▶ _Exercise objective_: What is the number of lines in the listing below that contain the string "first"? Give that number only.

▶ _Supplied information_:
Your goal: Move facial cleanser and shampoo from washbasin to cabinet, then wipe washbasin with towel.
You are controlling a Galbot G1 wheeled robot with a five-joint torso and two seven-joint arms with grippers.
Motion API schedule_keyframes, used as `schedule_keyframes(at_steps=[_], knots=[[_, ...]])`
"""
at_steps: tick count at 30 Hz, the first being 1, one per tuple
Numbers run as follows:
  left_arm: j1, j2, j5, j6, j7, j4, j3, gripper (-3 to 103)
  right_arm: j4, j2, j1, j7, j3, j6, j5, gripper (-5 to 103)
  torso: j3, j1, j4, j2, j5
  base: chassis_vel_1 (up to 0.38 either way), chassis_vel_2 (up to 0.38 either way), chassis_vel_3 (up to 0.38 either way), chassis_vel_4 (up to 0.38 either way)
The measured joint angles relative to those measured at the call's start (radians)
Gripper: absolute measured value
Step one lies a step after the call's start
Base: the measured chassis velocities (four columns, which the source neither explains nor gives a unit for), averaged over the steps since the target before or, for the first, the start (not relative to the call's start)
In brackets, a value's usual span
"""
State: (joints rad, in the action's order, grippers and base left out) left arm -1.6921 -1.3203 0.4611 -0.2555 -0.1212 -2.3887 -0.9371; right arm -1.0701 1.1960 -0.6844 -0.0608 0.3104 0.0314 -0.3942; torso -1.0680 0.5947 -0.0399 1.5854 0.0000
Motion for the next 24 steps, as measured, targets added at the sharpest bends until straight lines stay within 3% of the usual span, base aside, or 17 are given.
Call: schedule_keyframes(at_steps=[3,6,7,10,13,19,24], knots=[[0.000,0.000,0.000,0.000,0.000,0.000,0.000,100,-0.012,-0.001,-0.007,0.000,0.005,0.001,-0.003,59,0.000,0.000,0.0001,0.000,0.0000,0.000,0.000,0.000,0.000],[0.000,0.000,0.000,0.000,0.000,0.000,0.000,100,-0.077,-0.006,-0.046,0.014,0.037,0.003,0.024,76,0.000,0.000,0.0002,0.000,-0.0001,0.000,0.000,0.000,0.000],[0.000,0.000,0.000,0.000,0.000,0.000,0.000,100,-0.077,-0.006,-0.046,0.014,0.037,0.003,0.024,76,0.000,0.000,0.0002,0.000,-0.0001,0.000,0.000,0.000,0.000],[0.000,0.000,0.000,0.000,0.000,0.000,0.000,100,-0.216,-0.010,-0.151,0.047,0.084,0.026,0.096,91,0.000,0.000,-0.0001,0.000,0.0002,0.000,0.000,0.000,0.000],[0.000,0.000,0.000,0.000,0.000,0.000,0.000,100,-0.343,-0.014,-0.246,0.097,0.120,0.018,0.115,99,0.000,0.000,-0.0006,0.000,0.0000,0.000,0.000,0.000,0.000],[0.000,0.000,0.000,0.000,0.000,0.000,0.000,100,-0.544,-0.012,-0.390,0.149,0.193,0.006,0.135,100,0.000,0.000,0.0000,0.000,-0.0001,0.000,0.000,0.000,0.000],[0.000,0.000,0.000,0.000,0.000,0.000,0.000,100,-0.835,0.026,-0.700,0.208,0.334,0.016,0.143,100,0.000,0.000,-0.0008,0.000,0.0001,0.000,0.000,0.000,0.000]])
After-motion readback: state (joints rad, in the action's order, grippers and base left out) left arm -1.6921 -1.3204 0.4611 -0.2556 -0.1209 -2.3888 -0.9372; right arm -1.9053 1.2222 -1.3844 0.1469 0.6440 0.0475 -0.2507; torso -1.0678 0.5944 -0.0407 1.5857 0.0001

▶ _The completed task_: 2